By the way, in the 1960s we benefited from the economic influence of NASA and the cultural shift that it brought upon us. We benefited from that, but the motivation was war. So there was a cost, a heavy cost, of gaining that benefit – the cost of war and then the cost of NASA.
If we do it for economic reasons, then it’s just the cost of NASA. We don’t need the tandem investment in the cost of war. So the return on that investment – if you look at the total holistic picture – would be vastly greater than any return that could have happened in the 1960s.
I think people seem to overlook the idea of putting a dollar in and getting way more than a dollar back.
Way more. Of course, it’s hard to just run a calculation on that. If you did, it would be making a lot of assumptions en route to get to some dollar figure. A lot of this appeal, then, is simply to convey the sum of fundamental truths: That NASA innovates when it advances a frontier, and that innovations in science and technology are the engines of tomorrow’s economy.
When you innovate, you create new industries that then boost your economy. And when you create new industries and that becomes part of your culture, your jobs can’t go overseas because no one else has figured out how to do it yet.

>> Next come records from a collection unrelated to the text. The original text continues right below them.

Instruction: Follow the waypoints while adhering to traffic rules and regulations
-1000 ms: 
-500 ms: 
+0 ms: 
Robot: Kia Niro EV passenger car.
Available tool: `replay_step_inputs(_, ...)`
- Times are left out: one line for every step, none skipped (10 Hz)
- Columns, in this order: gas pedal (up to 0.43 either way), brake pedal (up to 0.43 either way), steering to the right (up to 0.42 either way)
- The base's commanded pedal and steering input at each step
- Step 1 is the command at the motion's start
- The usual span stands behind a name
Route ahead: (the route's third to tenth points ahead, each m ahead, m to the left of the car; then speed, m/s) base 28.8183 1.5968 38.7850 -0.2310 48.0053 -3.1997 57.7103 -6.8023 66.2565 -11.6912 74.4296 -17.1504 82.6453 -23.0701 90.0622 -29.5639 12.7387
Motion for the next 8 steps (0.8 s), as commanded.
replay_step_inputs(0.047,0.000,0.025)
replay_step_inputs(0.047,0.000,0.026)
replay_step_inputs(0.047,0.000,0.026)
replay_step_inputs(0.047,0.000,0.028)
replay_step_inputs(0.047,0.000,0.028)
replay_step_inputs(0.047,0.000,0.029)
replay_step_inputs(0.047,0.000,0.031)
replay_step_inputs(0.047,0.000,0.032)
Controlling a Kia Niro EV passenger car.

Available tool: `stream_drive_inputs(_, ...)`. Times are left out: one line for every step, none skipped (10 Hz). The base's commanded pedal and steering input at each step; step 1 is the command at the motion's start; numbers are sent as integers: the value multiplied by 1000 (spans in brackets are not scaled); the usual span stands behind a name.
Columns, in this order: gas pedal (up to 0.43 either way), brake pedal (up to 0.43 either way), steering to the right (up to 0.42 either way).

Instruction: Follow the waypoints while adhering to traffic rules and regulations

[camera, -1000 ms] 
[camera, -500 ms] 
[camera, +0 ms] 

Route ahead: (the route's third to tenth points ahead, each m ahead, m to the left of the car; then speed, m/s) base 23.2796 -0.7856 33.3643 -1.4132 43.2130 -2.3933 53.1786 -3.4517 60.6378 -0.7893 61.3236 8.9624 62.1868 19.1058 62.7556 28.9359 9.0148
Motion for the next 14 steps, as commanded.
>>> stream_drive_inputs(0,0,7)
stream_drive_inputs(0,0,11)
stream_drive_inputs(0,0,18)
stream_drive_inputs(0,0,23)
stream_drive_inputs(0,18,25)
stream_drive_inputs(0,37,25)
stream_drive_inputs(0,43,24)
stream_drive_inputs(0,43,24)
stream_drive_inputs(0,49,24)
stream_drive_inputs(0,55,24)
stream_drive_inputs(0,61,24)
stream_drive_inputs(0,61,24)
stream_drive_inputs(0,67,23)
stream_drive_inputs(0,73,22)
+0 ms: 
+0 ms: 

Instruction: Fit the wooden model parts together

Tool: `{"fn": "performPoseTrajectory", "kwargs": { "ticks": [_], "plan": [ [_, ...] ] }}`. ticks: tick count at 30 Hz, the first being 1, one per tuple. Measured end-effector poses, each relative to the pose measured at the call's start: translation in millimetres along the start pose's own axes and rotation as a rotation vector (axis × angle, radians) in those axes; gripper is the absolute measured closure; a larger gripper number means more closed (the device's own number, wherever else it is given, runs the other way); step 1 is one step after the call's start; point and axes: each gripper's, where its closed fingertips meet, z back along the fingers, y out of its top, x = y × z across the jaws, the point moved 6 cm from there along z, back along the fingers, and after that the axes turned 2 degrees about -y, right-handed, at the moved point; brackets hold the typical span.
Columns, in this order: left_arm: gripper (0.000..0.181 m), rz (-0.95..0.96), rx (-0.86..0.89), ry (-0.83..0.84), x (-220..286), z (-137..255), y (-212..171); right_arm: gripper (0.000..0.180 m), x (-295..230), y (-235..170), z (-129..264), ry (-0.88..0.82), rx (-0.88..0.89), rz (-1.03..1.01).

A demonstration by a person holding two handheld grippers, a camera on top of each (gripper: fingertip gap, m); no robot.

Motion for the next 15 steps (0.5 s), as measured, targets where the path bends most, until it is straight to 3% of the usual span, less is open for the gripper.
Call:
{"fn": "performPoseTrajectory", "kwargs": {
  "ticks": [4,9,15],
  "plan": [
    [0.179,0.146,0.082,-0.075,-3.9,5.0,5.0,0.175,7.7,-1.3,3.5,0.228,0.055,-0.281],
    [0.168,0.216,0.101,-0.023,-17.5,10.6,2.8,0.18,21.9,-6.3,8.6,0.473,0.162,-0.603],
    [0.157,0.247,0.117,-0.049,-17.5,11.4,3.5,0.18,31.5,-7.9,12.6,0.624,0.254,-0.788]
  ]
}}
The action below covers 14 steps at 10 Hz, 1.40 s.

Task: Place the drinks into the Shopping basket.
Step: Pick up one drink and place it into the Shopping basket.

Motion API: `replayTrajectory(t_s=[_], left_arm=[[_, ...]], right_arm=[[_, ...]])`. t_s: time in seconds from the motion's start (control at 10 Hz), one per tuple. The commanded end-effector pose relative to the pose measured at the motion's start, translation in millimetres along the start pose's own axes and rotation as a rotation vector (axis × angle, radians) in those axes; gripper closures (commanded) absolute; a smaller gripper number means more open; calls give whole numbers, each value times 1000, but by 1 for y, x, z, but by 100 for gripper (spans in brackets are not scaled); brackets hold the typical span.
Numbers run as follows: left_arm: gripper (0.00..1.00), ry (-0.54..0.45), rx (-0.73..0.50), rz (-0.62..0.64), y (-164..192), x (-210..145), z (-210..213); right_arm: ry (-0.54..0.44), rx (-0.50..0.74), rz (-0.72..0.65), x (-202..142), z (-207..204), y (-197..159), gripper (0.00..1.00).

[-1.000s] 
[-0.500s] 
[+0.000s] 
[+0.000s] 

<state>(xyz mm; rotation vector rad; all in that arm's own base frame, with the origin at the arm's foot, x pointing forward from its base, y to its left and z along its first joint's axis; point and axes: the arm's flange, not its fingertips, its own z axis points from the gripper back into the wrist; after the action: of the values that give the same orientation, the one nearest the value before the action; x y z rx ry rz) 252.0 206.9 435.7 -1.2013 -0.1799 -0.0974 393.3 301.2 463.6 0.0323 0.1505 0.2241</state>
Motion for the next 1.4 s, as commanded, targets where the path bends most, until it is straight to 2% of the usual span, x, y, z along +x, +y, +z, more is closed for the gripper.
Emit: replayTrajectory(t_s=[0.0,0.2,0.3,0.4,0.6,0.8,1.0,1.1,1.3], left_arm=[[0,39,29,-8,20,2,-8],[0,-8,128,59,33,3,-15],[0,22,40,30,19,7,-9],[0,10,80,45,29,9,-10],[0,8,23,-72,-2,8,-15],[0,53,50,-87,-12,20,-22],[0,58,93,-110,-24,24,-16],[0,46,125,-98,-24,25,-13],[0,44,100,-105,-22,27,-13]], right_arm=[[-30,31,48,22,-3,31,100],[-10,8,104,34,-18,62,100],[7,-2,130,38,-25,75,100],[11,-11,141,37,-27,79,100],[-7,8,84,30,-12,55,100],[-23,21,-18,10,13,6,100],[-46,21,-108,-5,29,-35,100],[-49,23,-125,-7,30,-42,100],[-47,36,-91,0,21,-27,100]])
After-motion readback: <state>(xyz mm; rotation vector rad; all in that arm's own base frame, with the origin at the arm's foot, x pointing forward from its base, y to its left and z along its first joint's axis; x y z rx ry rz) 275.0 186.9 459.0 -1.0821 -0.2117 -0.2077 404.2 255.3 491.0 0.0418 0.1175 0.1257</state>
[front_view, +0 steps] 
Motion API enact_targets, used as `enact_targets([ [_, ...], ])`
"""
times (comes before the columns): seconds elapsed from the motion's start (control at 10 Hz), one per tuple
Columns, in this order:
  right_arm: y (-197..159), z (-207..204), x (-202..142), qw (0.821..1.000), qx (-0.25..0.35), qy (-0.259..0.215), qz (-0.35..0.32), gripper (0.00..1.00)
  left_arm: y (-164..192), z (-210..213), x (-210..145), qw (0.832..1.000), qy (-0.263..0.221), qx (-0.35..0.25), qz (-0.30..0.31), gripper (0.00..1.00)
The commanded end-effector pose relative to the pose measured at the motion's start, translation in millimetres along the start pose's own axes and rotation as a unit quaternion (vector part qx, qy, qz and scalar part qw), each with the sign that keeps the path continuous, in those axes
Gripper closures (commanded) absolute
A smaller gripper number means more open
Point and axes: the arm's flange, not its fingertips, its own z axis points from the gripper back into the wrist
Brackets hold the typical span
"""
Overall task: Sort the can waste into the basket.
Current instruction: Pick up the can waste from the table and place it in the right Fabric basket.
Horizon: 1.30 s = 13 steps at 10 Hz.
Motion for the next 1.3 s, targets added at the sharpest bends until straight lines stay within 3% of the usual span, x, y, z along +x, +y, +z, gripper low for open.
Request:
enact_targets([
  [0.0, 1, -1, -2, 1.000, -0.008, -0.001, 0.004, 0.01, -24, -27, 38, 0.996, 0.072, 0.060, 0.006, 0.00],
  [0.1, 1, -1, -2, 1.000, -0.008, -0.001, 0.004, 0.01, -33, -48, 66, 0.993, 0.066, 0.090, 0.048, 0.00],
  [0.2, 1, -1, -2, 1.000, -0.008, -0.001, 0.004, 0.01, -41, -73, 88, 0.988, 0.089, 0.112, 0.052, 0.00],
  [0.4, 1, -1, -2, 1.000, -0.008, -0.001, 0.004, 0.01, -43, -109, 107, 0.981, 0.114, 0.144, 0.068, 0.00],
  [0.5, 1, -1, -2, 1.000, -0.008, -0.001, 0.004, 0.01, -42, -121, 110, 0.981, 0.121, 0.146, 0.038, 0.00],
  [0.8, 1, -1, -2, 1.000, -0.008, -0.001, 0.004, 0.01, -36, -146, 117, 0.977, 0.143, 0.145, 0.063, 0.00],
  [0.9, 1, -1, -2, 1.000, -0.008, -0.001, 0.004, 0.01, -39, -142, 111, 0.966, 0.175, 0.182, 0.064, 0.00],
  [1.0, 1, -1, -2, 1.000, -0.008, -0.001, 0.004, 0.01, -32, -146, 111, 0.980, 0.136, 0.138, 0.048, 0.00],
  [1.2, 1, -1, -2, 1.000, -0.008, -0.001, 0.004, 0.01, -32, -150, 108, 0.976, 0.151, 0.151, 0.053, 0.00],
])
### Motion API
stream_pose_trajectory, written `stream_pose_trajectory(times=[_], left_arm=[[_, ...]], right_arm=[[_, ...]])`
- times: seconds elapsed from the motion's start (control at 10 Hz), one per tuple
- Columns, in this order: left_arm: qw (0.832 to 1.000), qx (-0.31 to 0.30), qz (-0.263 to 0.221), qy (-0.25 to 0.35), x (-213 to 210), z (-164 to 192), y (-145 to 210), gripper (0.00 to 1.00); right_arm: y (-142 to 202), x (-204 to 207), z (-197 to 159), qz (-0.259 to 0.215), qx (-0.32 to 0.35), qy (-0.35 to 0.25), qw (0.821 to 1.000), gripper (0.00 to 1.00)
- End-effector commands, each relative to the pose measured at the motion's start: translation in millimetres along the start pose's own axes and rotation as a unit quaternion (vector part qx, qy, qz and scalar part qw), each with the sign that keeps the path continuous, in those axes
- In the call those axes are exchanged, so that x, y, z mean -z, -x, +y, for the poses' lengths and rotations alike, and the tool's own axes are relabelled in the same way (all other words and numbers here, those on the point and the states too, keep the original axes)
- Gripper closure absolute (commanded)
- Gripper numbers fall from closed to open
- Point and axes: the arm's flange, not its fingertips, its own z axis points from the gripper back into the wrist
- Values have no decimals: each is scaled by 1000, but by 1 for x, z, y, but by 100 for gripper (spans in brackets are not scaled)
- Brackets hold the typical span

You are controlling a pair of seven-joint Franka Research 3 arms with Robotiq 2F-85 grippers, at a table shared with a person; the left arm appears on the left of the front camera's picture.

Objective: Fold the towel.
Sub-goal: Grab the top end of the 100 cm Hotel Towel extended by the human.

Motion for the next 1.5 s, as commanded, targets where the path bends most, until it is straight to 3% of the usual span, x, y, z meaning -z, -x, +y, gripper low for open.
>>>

When you stop innovating, as we have, then you stop thinking about tomorrow, because there’s no lure of having to wonder how you might invent a tomorrow that you just dreamt up, because people stop dreaming. When you do that – when you stop dreaming and you stop innovating – then you’re basically coasting. When you’re coasting, you eventually slow down and stop.
While that happens, other nations rise up, pass you by. And then we cry foul because they’re paying their employees less in their factories or we worry about trade tariffs. All of a sudden the conversation shifts from, “Here, you can have these jobs, because we don’t want them anyway, we’ve got these other jobs that we’ve just innovated,” to “Give us back our jobs, we need any jobs we can get.”
This is the line of reasoning. It takes a few steps. It might even take longer than an elevator ride to convey.
Imagine that. I think it would be interesting to for people to hear some examples of products that came from NASA developments. I know you mentioned LASIK as an example of one.
LASIK pre-dates the space program, but it was dangerous, error-prone and expensive. These are your eyes we’re talking about here! What NASA enabled in that procedure is for it to be done with precision, accurately and inexpensively. Now, hardly anyone doesn’t know someone who has had the procedure.
That was enabled by algorithms and tactics and techniques to dock the space shuttle with the space station. They wanted to do that accurately and reliably, without any damage to the surrounding hardware . There it is; directly applied to the LASIK surgery that people get today.
Also, the motivation to miniaturize electronics in the first place. That was driven by NASA because electronics back then were very heavy. Your grandparents had a radio that was a piece of furniture in their living room. Nobody at that time was saying, “Gee, I want to one day carry this in my pocket.” That just wasn’t a thought that anybody had. It was the living room radio.
The urge to miniaturize was motivated by NASA’s need to shave weight off of the payloads. Because every extra ounce you have to take, you pay a huge cost in fuel. Right now it’s like $10,000/pound to get something to low-Earth orbit. Once that movement got started, it became its own economically-driven enterprise. It doesn’t need to reference space today. But somebody got it started. Today that’s a $150 billion/year industry. The entire cost of going to the moon was about $100 billion.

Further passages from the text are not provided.